* WHAT IS NEEDED
Find every line below with the string "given" and pick it out.
*** SUPPLIED INFORMATION ***
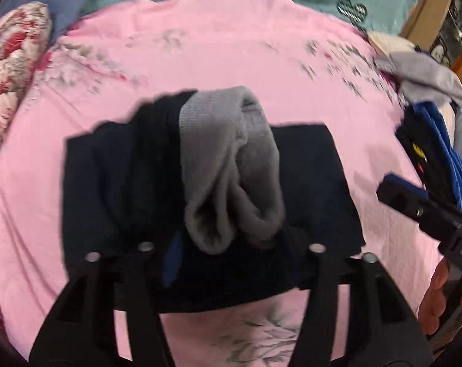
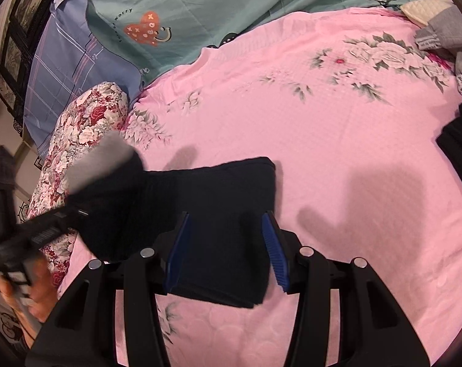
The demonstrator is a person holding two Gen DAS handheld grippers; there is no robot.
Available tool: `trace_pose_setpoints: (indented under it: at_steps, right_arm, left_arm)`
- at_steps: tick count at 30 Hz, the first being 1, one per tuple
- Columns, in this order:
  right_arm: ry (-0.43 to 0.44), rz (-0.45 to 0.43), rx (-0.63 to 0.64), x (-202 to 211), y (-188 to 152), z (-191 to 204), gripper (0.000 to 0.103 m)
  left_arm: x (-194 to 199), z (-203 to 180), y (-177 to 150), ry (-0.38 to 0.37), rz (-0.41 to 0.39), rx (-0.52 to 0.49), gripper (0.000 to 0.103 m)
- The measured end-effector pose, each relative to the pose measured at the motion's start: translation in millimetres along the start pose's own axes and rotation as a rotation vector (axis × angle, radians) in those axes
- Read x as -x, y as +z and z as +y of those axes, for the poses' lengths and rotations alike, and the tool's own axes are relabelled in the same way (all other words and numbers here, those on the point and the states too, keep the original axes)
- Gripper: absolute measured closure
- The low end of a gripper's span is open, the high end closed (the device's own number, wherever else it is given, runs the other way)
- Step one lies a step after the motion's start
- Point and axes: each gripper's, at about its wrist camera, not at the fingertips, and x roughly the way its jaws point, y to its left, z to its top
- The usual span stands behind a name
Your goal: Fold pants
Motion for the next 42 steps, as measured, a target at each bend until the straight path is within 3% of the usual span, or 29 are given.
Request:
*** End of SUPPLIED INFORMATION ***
* TASK RESULT
- The low end of a gripper's span is open, the high end closed (the device's own number, wherever else it is given, runs the other way)
Motion for the next 42 steps, as measured, a target at each bend until the straight path is within 3% of the usual span, or 29 are given.

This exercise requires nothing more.